▶ Aim of the task
Leaving out any pictures, transcribe every record exactly.
START Input data
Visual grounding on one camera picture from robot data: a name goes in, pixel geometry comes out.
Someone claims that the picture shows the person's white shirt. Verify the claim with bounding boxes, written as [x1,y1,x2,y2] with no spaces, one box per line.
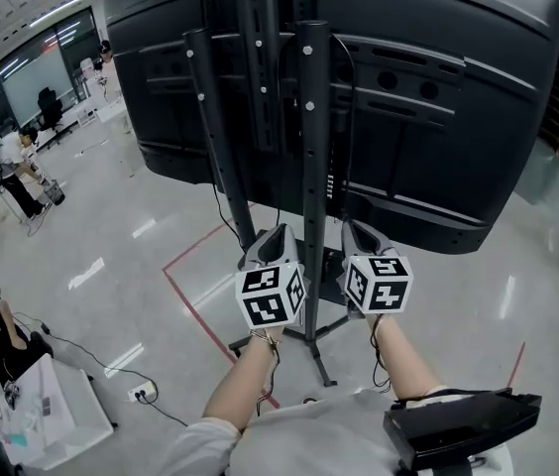
[158,383,514,476]

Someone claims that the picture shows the dark glass partition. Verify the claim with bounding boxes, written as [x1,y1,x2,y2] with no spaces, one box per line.
[0,10,100,151]

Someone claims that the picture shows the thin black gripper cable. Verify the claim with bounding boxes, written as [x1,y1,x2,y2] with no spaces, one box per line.
[254,337,283,418]
[369,314,395,396]

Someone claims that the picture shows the white power strip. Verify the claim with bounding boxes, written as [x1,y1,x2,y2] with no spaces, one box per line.
[127,382,159,405]

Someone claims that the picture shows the black office chair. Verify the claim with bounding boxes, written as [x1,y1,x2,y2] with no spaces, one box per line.
[35,86,66,149]

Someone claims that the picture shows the white table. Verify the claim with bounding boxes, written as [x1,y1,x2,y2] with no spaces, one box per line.
[95,74,128,121]

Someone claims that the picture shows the black television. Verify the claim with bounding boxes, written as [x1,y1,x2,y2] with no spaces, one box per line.
[104,0,559,256]

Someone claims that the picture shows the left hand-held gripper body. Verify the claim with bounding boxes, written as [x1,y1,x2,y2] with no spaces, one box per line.
[234,262,308,330]

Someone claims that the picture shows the black metal TV stand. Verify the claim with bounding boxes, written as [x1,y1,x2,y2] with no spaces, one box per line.
[182,0,368,389]

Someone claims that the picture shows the person's right forearm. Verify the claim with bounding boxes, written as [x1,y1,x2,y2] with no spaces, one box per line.
[364,311,447,402]

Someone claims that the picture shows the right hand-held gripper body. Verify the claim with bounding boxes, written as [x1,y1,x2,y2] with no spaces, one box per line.
[335,254,415,322]

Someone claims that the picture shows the black chest-mounted device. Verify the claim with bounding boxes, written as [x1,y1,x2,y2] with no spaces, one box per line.
[382,387,543,473]

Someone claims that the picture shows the person's left forearm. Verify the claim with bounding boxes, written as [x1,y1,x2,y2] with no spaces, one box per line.
[201,325,288,435]

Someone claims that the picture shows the black mesh trash bin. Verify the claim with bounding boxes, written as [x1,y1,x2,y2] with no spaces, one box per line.
[43,178,66,206]

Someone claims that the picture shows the silver bracelet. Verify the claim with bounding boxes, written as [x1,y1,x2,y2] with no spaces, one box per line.
[249,328,283,350]

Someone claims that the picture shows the white low cabinet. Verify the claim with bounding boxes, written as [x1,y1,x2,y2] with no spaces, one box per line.
[0,352,116,471]

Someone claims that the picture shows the black floor cable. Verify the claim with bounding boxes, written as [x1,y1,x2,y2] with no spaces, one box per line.
[11,309,190,426]

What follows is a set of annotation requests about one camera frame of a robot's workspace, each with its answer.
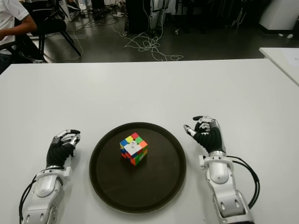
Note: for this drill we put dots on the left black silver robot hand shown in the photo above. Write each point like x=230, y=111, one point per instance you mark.
x=57, y=152

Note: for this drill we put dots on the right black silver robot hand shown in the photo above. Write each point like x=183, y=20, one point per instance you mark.
x=210, y=140

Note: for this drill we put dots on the multicoloured Rubik's cube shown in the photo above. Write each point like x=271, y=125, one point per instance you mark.
x=133, y=149

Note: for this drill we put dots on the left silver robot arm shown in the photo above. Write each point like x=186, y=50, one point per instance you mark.
x=45, y=186

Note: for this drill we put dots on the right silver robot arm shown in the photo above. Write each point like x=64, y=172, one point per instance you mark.
x=222, y=177

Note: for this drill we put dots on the dark brown round plate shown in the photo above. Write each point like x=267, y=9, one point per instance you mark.
x=161, y=182

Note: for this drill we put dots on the white side table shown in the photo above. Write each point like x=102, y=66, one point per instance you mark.
x=283, y=60

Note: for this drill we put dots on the dark wheeled rack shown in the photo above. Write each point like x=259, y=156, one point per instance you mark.
x=188, y=16

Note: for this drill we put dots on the black office chair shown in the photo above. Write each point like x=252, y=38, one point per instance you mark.
x=51, y=23

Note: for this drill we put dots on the small white floor object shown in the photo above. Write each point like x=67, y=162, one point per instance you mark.
x=289, y=36

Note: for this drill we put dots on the black cabinet on casters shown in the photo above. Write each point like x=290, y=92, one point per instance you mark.
x=137, y=16

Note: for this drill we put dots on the white cabinet with black base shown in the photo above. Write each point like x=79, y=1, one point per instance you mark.
x=279, y=14

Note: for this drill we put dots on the seated person in white shirt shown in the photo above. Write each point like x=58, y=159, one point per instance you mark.
x=9, y=16

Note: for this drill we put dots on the white power strip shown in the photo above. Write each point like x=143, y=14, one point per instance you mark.
x=118, y=15

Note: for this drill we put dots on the grey leaning metal frame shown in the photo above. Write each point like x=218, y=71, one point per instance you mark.
x=239, y=18

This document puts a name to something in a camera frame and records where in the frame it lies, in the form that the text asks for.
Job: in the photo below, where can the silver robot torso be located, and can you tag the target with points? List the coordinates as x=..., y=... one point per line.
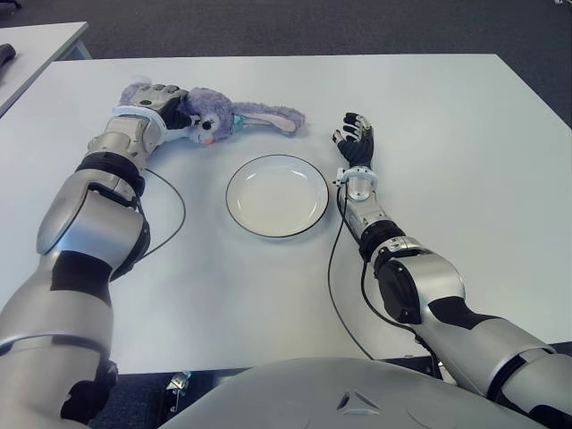
x=348, y=397

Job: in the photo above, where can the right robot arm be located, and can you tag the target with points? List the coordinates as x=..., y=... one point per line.
x=438, y=277

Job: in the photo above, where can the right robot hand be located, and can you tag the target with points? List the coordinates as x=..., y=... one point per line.
x=359, y=149

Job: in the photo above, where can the white plate black rim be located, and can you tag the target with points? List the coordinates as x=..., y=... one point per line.
x=277, y=196

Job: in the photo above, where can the black object on side table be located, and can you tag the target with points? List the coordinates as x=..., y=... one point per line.
x=6, y=56

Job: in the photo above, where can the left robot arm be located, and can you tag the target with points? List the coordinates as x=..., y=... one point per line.
x=76, y=223

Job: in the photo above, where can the white side table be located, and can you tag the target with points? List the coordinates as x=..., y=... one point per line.
x=40, y=49

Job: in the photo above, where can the purple plush bunny doll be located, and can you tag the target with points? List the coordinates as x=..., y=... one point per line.
x=214, y=105

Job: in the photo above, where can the metal bracket under table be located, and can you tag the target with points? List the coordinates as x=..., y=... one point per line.
x=179, y=382

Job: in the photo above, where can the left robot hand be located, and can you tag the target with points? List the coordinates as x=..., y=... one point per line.
x=152, y=96

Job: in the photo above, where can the white object on floor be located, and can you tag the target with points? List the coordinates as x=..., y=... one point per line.
x=563, y=2
END Input data
▶ Response
Visual grounding on one camera picture from robot data: a name goes in, pixel geometry comes out.
Someone claims that the picture shows the person's white shirt. Verify the claim with bounding boxes, written as [x1,y1,x2,y2] with no spaces, one box per line.
[158,383,514,476]

Someone claims that the picture shows the dark glass partition. Verify the claim with bounding boxes, written as [x1,y1,x2,y2] with no spaces, one box per line.
[0,10,100,151]

Someone claims that the picture shows the thin black gripper cable. Verify the claim with bounding boxes, written as [x1,y1,x2,y2] with no spaces, one box per line.
[254,337,283,418]
[369,314,395,396]

Someone claims that the picture shows the white power strip. Verify the claim with bounding boxes, written as [x1,y1,x2,y2] with no spaces, one box per line.
[127,382,159,405]

Someone claims that the picture shows the black office chair. Verify the claim with bounding boxes, written as [x1,y1,x2,y2] with no spaces, one box per line.
[35,86,66,149]

Someone claims that the picture shows the white table. Verify the claim with bounding boxes, written as [x1,y1,x2,y2] with no spaces, one box per line.
[95,74,128,121]

Someone claims that the picture shows the black television. Verify the claim with bounding boxes, written as [x1,y1,x2,y2] with no spaces, one box per line.
[104,0,559,256]

Someone claims that the picture shows the left hand-held gripper body. Verify the claim with bounding boxes, written as [x1,y1,x2,y2] with no spaces, one box per line.
[234,262,308,330]

Someone claims that the picture shows the black metal TV stand. Verify the claim with bounding boxes, written as [x1,y1,x2,y2] with no spaces, one box per line.
[182,0,368,389]

Someone claims that the picture shows the person's right forearm. Verify the claim with bounding boxes, written as [x1,y1,x2,y2] with no spaces, one box per line.
[364,311,447,402]

Someone claims that the picture shows the right hand-held gripper body. Verify the claim with bounding boxes, written as [x1,y1,x2,y2] with no spaces, one box per line.
[335,254,415,322]

Someone claims that the picture shows the black chest-mounted device. Verify the claim with bounding boxes, written as [x1,y1,x2,y2] with no spaces, one box per line.
[382,387,543,473]

Someone claims that the picture shows the person's left forearm. Verify the claim with bounding boxes, written as [x1,y1,x2,y2] with no spaces, one box per line.
[201,325,288,435]

Someone claims that the picture shows the black mesh trash bin. Verify the claim with bounding boxes, written as [x1,y1,x2,y2] with no spaces, one box per line.
[43,178,66,206]

Someone claims that the picture shows the silver bracelet. Verify the claim with bounding boxes, written as [x1,y1,x2,y2] with no spaces, one box per line.
[249,328,283,350]

Someone claims that the picture shows the white low cabinet. Verify the claim with bounding boxes, written as [x1,y1,x2,y2] with no spaces, one box per line.
[0,352,116,471]

Someone claims that the picture shows the black floor cable. Verify the claim with bounding boxes, written as [x1,y1,x2,y2] with no spaces, one box per line.
[11,309,190,426]

What follows is a set of annotation requests about one camera frame of a robot's workspace, each with its answer.
Note: for this drill we put dots on the left black silver robot hand shown in the photo above. Write each point like x=230, y=111, one point per instance you mark.
x=57, y=152

Note: for this drill we put dots on the right black silver robot hand shown in the photo above. Write each point like x=183, y=20, one point per instance you mark.
x=210, y=140

Note: for this drill we put dots on the multicoloured Rubik's cube shown in the photo above. Write each point like x=271, y=125, one point per instance you mark.
x=133, y=149

Note: for this drill we put dots on the left silver robot arm shown in the photo above. Write each point like x=186, y=50, one point per instance you mark.
x=45, y=186

Note: for this drill we put dots on the right silver robot arm shown in the photo above. Write each point like x=64, y=172, one point per instance you mark.
x=222, y=177

Note: for this drill we put dots on the dark brown round plate shown in the photo above. Write each point like x=267, y=9, one point per instance you mark.
x=161, y=182

Note: for this drill we put dots on the white side table shown in the photo above. Write each point like x=102, y=66, one point per instance you mark.
x=283, y=60

Note: for this drill we put dots on the dark wheeled rack shown in the photo above. Write each point like x=259, y=156, one point per instance you mark.
x=188, y=16

Note: for this drill we put dots on the black office chair shown in the photo above. Write each point like x=252, y=38, one point per instance you mark.
x=51, y=23

Note: for this drill we put dots on the small white floor object shown in the photo above. Write each point like x=67, y=162, one point per instance you mark.
x=289, y=36

Note: for this drill we put dots on the black cabinet on casters shown in the photo above. Write each point like x=290, y=92, one point per instance you mark.
x=137, y=16

Note: for this drill we put dots on the white cabinet with black base shown in the photo above. Write each point like x=79, y=1, one point per instance you mark.
x=279, y=14

Note: for this drill we put dots on the seated person in white shirt shown in the photo above. Write each point like x=58, y=159, one point per instance you mark.
x=9, y=16

Note: for this drill we put dots on the white power strip shown in the photo above. Write each point like x=143, y=14, one point per instance you mark.
x=118, y=15

Note: for this drill we put dots on the grey leaning metal frame shown in the photo above. Write each point like x=218, y=71, one point per instance you mark.
x=239, y=18

This document puts a name to something in a camera frame and records where in the frame it lies, in the form that the text asks for.
Job: in the photo below, where can the silver robot torso be located, and can you tag the target with points? List the coordinates as x=..., y=... one point per line.
x=348, y=397

Job: in the photo above, where can the right robot arm be located, and can you tag the target with points? List the coordinates as x=..., y=... one point per line.
x=438, y=277

Job: in the photo above, where can the right robot hand be located, and can you tag the target with points? List the coordinates as x=..., y=... one point per line.
x=359, y=149

Job: in the photo above, where can the white plate black rim be located, and can you tag the target with points? List the coordinates as x=..., y=... one point per line.
x=277, y=196

Job: in the photo above, where can the black object on side table be located, and can you tag the target with points? List the coordinates as x=..., y=... one point per line.
x=6, y=56

Job: in the photo above, where can the left robot arm be located, and can you tag the target with points? List the coordinates as x=..., y=... one point per line.
x=76, y=223

Job: in the photo above, where can the white side table be located, and can you tag the target with points? List the coordinates as x=..., y=... one point per line.
x=40, y=49

Job: in the photo above, where can the purple plush bunny doll be located, and can you tag the target with points? List the coordinates as x=..., y=... one point per line.
x=214, y=105

Job: in the photo above, where can the metal bracket under table be located, and can you tag the target with points? List the coordinates as x=..., y=... one point per line.
x=179, y=382

Job: in the photo above, where can the left robot hand be located, and can you tag the target with points? List the coordinates as x=..., y=... one point per line.
x=152, y=96

Job: in the photo above, where can the white object on floor be located, and can you tag the target with points? List the coordinates as x=..., y=... one point per line.
x=563, y=2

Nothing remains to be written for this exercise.